Singapore: Location, History, Size, Population, & Government
About the location, size, population, and government of the land Singapore.
Location--An island and scattered islets at the southern tip of the Malay peninsula in Southeast Asia. The main island is separated from the mainland by the narrow Strait of Johore which is bridged in one location by a 4-lane causeway.
How Created--It is believed that an important trading center existed on the island sometime before the 13th century. However, when Sir Thomas Stamford Raffles stopped there in 1819, the island was an almost uninhabited swamp.
Raffles, concerned about the lack of a British port between India and China and aware of Singapore's strategic location on the Strait of Malacca, through which all sea trade between those 2 countries passed, immediately began to develop the island. Control of Singapore later went to the East India Company and eventually, in 1867, to the British Government.
In 1959 the British granted Singapore internal self-government, and in 1963 the island helped form the Federation of Malaysia. Racial and commercial hostility between Singaporeans and other Malaysians made this marriage unworkable, so Singapore seceded, by mutual agreement, in 1965. The separation was not marked by much acrimony, but there have been disputes over the "property settlement." In the early 1970s the 2 nations were still dividing joint institutions, such as their joint airline and shared stock market.
Size--226 sq. mi. (586 sq. km.).
Population--2,250,000: Chinese, 76.2%; Malay, 15%; Indian, 7%; other, 1.8%. Most major religions are represented.

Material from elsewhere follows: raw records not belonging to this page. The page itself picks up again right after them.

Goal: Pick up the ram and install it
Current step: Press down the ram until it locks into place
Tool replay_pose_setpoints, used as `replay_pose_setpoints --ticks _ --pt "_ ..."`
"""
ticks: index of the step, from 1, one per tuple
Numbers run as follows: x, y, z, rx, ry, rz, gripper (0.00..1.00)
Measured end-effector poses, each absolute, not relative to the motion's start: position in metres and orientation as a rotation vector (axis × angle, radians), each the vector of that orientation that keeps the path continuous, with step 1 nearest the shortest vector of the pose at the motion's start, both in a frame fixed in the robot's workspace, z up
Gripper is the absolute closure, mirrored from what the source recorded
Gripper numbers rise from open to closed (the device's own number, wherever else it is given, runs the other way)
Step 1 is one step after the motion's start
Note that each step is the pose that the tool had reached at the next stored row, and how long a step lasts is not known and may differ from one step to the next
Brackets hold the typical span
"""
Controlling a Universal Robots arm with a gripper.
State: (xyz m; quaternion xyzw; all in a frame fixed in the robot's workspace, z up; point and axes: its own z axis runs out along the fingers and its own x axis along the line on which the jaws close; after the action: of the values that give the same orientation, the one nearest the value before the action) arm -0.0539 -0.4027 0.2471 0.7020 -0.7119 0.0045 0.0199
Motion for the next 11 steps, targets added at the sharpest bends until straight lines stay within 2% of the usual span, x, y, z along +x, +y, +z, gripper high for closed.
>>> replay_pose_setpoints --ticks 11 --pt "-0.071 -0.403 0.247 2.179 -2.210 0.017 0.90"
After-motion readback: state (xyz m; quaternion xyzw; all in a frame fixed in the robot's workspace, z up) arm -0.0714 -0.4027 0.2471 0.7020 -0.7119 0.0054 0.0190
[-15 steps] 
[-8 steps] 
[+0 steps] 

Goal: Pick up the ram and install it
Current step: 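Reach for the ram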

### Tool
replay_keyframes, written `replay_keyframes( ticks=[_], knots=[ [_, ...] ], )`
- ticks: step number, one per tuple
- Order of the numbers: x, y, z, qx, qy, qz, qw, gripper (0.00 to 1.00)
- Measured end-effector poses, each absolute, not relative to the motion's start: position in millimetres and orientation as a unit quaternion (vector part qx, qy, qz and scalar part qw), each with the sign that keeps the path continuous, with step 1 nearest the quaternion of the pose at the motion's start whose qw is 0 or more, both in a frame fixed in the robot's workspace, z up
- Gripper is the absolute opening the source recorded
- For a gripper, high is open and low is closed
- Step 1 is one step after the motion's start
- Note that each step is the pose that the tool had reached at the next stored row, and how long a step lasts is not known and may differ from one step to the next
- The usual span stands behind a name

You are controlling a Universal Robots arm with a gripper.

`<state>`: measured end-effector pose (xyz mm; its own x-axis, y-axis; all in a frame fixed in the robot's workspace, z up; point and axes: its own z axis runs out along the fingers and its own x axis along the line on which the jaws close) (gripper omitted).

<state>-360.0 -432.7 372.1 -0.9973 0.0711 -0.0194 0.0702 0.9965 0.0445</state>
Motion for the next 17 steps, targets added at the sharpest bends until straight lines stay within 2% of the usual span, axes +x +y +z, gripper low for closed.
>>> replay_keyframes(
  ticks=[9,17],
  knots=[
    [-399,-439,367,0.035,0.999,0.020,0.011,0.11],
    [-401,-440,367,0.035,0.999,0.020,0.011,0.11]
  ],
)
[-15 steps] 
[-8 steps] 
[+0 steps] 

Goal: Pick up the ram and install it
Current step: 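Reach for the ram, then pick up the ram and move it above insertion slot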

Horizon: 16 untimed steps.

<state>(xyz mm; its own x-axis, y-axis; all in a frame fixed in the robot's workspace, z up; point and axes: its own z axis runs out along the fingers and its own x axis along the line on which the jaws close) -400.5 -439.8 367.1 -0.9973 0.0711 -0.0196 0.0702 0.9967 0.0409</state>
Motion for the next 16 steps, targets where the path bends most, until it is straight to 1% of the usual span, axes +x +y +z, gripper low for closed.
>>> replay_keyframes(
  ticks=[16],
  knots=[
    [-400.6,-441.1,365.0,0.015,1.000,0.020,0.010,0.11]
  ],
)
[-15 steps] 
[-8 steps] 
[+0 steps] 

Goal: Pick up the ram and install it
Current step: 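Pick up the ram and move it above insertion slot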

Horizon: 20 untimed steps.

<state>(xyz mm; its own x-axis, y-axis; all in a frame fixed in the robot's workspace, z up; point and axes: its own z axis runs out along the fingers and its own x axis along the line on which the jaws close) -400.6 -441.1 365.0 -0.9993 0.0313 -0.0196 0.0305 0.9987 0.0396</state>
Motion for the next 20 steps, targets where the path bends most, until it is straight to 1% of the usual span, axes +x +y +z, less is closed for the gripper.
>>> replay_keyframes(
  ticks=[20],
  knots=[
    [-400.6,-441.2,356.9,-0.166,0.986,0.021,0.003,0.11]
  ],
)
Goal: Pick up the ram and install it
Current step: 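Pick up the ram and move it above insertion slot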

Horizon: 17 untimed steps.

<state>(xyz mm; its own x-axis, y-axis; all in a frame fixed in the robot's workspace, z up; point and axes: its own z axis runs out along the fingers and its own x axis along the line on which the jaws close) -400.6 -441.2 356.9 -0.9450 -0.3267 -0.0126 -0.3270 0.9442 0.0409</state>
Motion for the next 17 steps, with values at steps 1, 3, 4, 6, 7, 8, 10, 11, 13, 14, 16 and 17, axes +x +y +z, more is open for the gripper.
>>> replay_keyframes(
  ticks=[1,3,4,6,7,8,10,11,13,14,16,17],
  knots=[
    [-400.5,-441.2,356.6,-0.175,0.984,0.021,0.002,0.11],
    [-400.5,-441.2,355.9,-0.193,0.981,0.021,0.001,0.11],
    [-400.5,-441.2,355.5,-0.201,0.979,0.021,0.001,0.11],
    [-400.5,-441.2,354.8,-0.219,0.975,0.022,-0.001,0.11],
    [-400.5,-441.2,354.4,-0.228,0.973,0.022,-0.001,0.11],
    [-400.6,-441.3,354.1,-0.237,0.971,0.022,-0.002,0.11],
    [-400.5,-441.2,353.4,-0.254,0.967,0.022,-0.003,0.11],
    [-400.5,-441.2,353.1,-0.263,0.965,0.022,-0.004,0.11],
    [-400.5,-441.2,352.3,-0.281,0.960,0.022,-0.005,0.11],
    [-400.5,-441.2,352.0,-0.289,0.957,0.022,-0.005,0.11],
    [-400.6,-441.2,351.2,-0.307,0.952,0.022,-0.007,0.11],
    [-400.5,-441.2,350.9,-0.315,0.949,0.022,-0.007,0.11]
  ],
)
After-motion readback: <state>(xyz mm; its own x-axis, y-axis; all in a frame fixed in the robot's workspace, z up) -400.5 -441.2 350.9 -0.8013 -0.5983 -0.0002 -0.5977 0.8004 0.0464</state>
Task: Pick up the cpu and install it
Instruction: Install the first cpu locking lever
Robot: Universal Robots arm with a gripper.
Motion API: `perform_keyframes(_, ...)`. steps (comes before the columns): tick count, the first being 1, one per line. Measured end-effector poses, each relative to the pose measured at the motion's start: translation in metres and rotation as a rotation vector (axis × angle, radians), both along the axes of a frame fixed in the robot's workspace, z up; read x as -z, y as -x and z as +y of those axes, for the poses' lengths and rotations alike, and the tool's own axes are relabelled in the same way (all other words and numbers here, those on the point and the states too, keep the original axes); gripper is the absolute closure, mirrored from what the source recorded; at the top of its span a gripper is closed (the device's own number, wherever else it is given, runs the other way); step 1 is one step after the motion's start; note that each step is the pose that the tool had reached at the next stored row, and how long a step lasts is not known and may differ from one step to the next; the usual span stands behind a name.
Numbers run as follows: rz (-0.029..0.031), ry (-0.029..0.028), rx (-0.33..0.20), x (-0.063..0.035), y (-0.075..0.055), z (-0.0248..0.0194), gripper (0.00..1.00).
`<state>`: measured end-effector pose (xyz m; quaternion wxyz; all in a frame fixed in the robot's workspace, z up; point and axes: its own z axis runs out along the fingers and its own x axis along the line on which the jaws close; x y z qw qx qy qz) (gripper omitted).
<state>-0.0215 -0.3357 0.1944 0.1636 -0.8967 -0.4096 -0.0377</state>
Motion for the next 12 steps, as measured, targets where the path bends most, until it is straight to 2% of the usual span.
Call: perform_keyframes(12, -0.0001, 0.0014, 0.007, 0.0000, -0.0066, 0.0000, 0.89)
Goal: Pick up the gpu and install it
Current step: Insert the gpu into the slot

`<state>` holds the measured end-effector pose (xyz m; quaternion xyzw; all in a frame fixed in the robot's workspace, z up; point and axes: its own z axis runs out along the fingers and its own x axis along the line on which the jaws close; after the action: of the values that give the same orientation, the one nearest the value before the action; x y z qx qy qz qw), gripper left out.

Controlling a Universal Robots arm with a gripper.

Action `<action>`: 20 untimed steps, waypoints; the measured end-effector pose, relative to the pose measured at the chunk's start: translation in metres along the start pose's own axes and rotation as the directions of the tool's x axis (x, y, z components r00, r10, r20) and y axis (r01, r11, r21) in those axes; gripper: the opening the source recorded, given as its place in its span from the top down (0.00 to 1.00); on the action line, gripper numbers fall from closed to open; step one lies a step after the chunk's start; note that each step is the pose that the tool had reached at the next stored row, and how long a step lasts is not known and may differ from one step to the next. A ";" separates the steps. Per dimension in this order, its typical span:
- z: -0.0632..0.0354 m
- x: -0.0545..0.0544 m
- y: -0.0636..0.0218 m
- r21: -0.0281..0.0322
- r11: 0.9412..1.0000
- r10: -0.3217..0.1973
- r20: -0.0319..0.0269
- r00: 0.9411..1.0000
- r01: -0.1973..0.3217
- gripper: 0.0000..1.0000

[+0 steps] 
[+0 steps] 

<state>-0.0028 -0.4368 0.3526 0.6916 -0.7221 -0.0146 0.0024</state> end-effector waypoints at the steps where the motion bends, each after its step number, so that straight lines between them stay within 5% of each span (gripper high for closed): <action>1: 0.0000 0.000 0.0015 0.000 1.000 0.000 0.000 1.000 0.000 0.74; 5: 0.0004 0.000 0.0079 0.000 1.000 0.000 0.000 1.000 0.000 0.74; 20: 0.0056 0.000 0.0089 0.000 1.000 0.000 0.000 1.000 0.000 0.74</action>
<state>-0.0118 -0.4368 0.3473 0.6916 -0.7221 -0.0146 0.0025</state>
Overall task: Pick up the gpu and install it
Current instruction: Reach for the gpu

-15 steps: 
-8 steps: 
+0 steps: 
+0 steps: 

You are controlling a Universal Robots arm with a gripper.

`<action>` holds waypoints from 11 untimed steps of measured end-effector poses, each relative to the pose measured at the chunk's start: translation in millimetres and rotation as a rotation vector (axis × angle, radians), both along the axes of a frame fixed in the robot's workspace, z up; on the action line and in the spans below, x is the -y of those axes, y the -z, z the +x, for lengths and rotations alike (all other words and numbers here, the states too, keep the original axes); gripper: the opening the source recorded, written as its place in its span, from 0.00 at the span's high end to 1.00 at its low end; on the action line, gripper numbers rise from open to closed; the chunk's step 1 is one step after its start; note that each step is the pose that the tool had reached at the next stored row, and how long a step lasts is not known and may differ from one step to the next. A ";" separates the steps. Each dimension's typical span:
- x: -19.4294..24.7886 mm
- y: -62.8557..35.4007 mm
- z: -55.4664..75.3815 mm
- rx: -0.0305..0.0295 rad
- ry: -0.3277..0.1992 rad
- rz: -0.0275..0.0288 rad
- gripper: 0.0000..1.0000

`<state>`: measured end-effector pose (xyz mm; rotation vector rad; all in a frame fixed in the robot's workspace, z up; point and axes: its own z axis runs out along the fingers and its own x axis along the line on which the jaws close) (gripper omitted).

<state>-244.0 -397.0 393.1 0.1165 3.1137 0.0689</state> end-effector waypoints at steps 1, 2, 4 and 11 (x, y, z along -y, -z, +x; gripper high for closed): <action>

Who Rules--Singapore has one legislative body--its 65-member Parliament. The Parliament elects the President, who in turn appoints the Prime Minister. There are no local governments.
Who REALLY Rules--Since achieving independence in 1959, Singapore's politics have been dominated by Lee Kuan Yew, a Cambridge-educated lawyer. Though not a military man, Yew has the reputation of being a "strongman." His Government jails many of its opponents and it has shut down critical newspapers, including the Singapore Herald in 1971.